Duke's business school had been testing the on-premises WebEx Social offering for 18 months, and moved to the cloud-based version six months ago, Futhey said. Duke's IT organization soon will extend the WebEx Social for Higher Education product to all its students, staff, faculty and administration.
Duke encouraged Cisco to move WebEx Social into the cloud to simplify deployment and open the technology up to remote users. "A cloud-based solution with multiple data centers throughout the world makes much more sense for supporting a global operation -- like education," Futhey said.
Targeting UC and collaboration
Cisco's WebEx Social for Higher Education is very similar to its enterprise offering, but the shift into the cloud has made the collaboration tool a good fit for the education industry. The cloud is not appealing to every industry, however, said Jim Lundy, CEO and founder of Palo Alto, Calif.-based Aragon Research Inc. "Some industries want that on-premises collaboration offering for tighter control," he said.
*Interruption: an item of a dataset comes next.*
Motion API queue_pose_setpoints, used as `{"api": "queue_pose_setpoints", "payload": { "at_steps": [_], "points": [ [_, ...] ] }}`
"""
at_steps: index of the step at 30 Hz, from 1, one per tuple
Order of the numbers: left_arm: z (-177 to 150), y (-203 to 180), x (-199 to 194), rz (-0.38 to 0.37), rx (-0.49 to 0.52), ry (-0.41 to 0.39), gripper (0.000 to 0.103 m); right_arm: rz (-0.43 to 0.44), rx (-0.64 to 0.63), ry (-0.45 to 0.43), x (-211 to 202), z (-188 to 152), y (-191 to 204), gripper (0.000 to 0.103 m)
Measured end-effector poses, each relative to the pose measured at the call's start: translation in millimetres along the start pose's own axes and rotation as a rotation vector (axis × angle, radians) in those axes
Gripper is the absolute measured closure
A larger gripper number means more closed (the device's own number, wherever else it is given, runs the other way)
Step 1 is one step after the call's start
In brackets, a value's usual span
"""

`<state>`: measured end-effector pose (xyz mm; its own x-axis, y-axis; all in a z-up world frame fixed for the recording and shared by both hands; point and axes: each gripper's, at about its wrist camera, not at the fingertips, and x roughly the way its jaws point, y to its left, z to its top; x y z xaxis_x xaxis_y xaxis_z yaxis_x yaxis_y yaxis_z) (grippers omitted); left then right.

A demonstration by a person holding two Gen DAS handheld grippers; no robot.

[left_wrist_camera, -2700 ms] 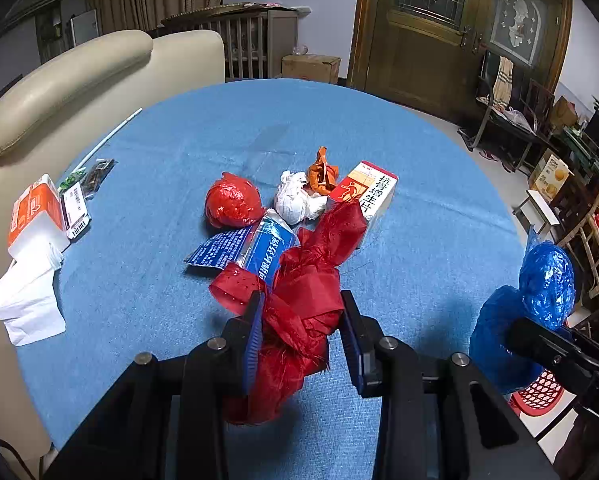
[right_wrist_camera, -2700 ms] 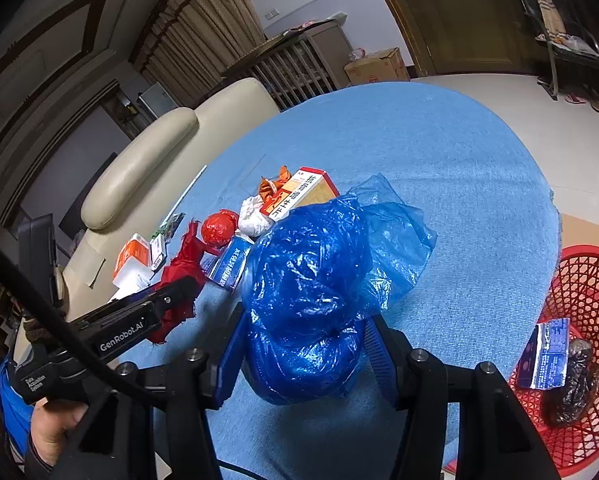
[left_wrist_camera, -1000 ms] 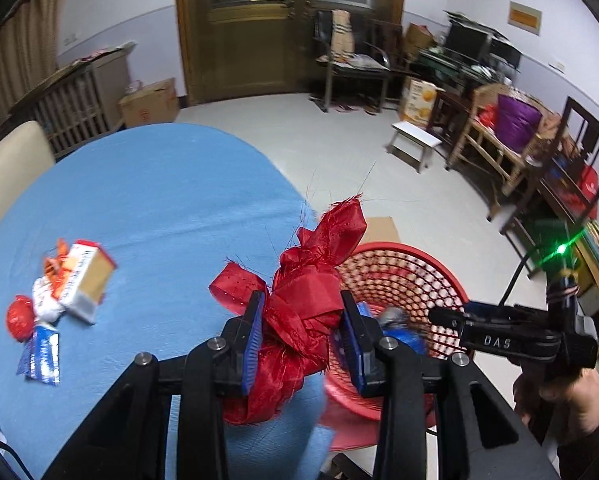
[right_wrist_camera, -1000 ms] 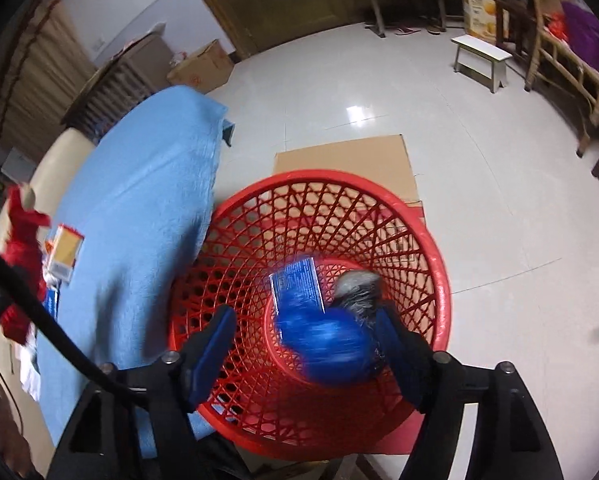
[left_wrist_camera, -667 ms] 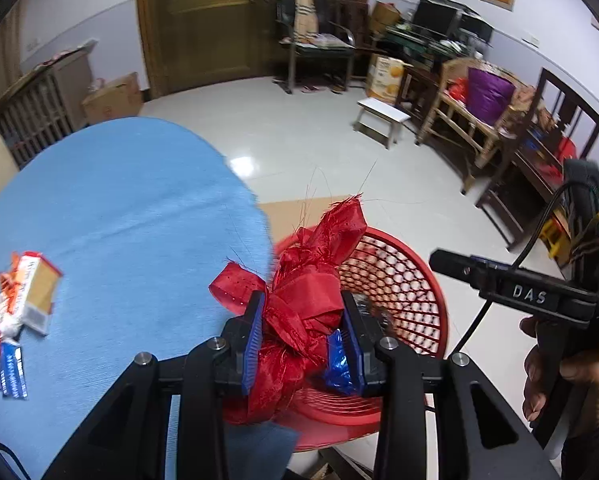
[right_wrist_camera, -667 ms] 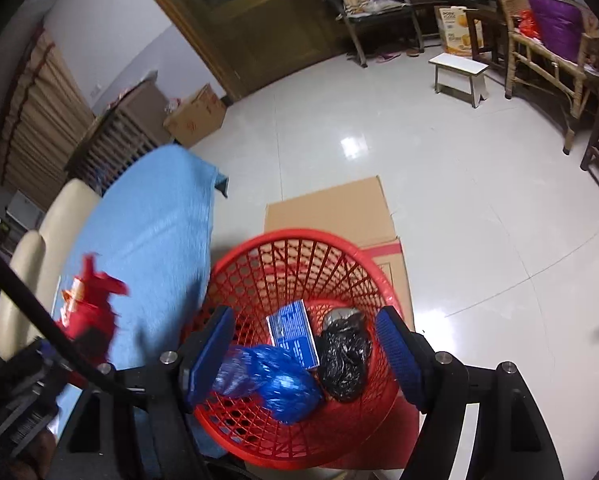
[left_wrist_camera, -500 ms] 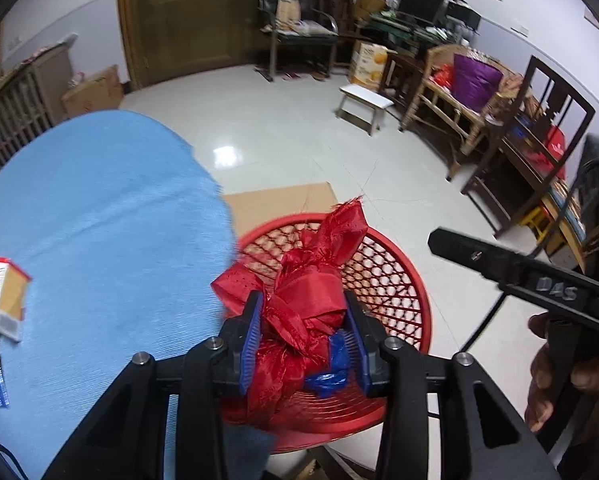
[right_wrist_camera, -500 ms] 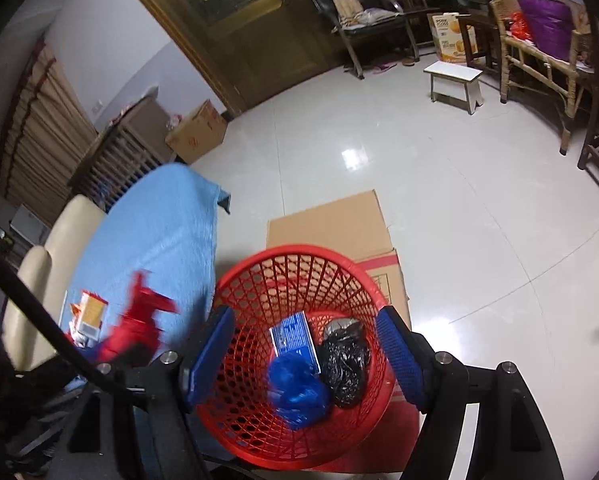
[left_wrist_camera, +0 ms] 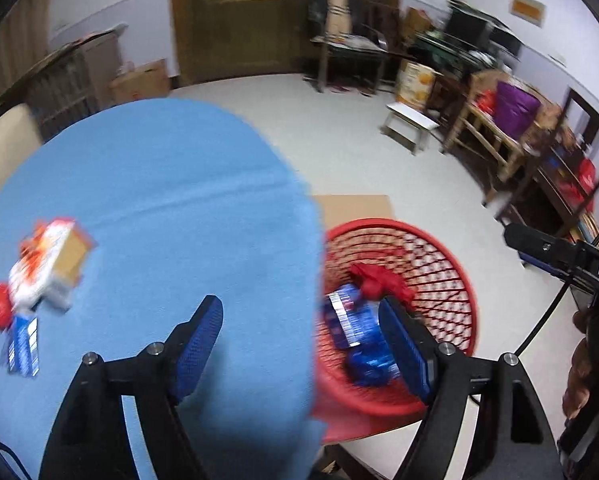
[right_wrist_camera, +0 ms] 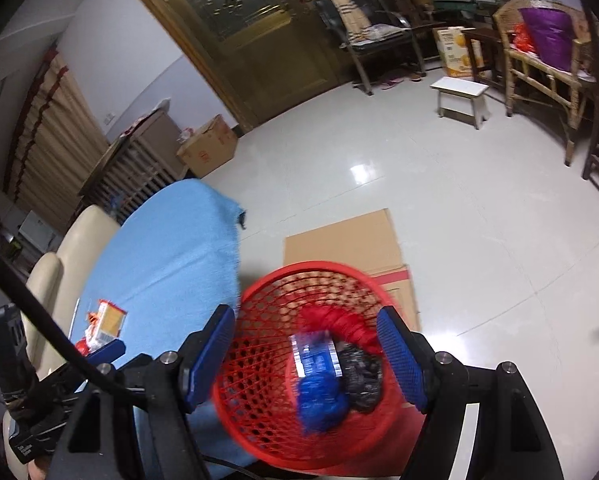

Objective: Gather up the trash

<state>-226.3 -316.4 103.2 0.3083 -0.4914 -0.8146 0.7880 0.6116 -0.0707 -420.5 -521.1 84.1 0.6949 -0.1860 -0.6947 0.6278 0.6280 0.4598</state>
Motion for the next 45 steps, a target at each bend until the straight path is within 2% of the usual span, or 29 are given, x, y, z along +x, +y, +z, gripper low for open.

But targeting a particular industry and shaping a UC or collaboration tool to the needs of those users is a great opportunity for vendors to differentiate their offerings -- possibly sparking more adoption if the product can speak to a particular industry.
As the UC market has matured, many vendors have relied on their partner network to tailor their products to certain markets -- such as health care or finance. Cisco is one of the first vendors to go after the education space, aside from the traditional education technology vendors like Blackboard Inc., Lundy said.
"Cisco is following a very opportunistic path by combining their strengths in the cloud and offering them to education, a marketplace that is very interested in consuming software this way," Current Analysis' Shimmin said. "It's not enough anymore to deliver a generic collaboration platform. These tools need to understand the exact business processes that need to be socialized or collaboratively enabled," he said.